Morse then got just a little more excited as he told an anecdote of one particular section, humming some melodies and talking about the back-and-forth on making changes to individual notes and how that became the bridge for the "Rose Colored Glasses" portion of the title track.
"What an adventure [and] it was totally collaborative," Morse recalled enthusiastically. "We had no idea where it was going to go and it turned, I think, one of the most powerful parts of the record."
But as the music was evolving, Morse was never put in a position to where he needed to relinquish the Christian path he currently follows in his solo music career, allowing him to maintain that balance of keeping his lyrics true to his faith, even for this secular release.
"They let me write whatever lyrics I felt to write," Morse said of his bandmates. "I didn't write all the lyrics, but the lyrics I wrote were saying what I wanted to say about the Lord and about the whirlwind."
And Morse is not shy in talking about what he hopes people will take away from the CD – that it "will influence people towards the Lord. I am excited about what God's doing."
The deluxe edition of the album contains a disc featuring some leftover tracks and cover songs that allow the band members to collectively pay tribute to their influences.
Morse stated that a bunch of ideas for covers were kicked around, but he could not recall what ideas were rejected.
"I remember Mike and Roine were really into the Procol Harum tune ['A Salty Dog']," Morse said. "I had never even heard that song, so it was kind of their baby."

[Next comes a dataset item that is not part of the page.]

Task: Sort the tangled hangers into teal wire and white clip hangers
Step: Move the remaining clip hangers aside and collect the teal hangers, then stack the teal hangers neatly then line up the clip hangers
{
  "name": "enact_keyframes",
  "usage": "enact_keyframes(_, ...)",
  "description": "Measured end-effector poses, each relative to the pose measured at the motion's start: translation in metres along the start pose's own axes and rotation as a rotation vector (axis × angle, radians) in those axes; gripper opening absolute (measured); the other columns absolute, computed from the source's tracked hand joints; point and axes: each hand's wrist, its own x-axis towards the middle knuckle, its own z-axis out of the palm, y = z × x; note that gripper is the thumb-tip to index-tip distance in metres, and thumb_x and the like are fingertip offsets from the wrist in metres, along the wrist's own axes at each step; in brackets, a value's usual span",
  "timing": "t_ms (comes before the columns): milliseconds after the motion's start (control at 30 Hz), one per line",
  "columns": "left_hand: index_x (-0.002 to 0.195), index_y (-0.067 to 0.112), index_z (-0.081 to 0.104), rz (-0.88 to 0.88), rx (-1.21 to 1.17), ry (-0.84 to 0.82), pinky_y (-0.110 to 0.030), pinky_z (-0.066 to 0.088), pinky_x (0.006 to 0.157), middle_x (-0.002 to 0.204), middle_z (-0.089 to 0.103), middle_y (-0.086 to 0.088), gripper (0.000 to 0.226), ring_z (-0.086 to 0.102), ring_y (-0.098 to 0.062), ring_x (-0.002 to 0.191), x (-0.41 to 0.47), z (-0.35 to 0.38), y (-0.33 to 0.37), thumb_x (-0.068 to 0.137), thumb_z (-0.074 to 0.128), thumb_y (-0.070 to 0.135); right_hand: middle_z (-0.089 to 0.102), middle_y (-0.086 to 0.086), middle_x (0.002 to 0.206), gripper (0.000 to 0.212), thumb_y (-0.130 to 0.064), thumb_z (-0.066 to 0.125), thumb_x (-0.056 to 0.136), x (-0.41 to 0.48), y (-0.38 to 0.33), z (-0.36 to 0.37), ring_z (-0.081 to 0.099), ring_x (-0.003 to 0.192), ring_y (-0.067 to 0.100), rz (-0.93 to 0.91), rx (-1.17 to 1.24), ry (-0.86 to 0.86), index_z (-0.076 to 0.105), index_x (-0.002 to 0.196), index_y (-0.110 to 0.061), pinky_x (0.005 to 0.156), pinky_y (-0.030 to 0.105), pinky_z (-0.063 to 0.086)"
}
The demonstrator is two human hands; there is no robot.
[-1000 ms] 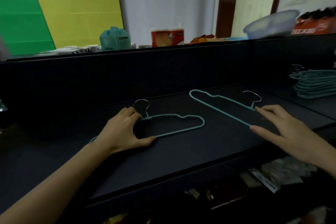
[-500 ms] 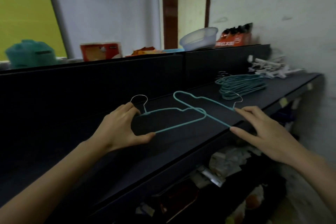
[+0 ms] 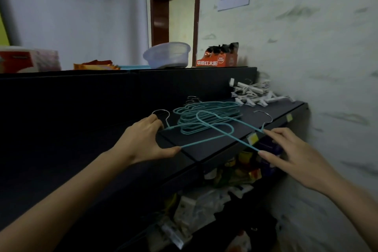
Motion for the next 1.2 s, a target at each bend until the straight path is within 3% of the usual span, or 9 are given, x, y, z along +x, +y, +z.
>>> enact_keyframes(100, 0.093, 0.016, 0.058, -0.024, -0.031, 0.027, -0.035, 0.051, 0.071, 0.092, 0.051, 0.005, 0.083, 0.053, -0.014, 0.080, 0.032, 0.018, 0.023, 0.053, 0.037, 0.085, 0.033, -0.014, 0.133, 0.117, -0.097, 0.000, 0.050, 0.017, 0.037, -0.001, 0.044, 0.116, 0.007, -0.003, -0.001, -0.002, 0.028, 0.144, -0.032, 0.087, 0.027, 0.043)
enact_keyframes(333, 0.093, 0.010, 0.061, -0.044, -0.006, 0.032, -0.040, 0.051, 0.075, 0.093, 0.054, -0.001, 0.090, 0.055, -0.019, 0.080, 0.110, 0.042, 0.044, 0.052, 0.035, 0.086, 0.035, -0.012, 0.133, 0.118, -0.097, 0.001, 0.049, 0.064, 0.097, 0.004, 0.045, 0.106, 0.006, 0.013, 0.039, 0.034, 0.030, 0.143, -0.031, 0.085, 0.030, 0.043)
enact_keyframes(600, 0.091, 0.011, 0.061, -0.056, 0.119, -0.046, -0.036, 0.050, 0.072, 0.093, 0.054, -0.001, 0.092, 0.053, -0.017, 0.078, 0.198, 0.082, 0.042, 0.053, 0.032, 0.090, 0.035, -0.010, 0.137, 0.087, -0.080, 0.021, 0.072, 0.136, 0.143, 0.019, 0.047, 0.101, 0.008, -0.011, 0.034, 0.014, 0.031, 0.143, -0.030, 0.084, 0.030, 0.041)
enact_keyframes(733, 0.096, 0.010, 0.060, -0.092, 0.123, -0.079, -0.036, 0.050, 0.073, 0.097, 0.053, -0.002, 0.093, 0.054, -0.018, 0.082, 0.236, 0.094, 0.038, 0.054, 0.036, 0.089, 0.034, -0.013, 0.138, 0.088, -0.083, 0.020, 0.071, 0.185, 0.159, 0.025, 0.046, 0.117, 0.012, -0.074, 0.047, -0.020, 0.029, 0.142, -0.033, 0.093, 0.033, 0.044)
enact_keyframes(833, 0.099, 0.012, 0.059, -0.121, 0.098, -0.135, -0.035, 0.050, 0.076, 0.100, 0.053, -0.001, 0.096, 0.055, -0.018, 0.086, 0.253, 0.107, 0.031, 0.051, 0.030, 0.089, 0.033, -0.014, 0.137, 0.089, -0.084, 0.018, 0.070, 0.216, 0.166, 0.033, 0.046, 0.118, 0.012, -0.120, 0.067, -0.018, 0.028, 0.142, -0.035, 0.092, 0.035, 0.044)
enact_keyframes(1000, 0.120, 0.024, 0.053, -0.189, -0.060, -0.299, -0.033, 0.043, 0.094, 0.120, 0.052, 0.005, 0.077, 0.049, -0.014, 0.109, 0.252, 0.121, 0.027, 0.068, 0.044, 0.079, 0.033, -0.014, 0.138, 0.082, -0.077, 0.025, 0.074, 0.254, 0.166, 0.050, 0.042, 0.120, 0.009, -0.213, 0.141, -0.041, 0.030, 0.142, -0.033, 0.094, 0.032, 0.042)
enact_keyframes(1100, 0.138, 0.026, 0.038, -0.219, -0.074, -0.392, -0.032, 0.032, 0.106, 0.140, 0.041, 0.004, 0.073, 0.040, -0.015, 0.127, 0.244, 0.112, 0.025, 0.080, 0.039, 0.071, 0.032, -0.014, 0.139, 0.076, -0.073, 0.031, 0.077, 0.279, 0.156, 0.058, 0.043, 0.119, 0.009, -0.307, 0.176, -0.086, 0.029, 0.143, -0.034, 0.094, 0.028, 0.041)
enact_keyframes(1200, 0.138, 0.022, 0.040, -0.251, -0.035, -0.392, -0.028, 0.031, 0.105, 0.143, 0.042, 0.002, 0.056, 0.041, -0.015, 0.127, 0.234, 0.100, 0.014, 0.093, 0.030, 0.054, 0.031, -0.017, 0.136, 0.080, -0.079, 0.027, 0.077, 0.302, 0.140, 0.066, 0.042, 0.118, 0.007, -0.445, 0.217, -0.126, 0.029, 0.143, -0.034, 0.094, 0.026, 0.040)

The song offers Portnoy fans the additional rarity of hearing the drummer on lead vocals, singing the tune in tribute to his late father Howard. This was not the first time Transatlantic has covered Procol Harum, however. The band's 2000 debut, SMTP:e, closed with a cover of "In Held (Twas) In I."
Also included is a mash-up of two different songs that carry the same name: "I Need You." Morse noted that "Pete really wanted to do that America song and it was Mike's idea to throw in The Beatles thing." The Beatles have been a recurring theme with the band, particularly in its live performances.
The Genesis cover also should come as no surprise to anyone familiar with Transatlantic or the member's individual influences. During its first tour, the band performed a Genesis medley. This time around, "everybody wanted to do 'Return of the Giant Hogweed.' We were all over the whole Genesis track."
Closing out the bonus disc is a cover of Morse's suggestion.
"My idea was 'Soul Sacrifice' [by Santana]," the keyboardist revealed. "I had to push that one through a little bit because I thought it would be a lot of fun to just do a jam after you've done such intense music."
Whether this cover that closes the deluxe edition and the short upcoming United States and European tour ends up being the band's swan song remains to be seen. For Morse, it will be about whether it feels right, and it will have to fit in with his bandmates' respective schedules.
"When it happens, it happens," Morse said. "When it's the right time, we will gather."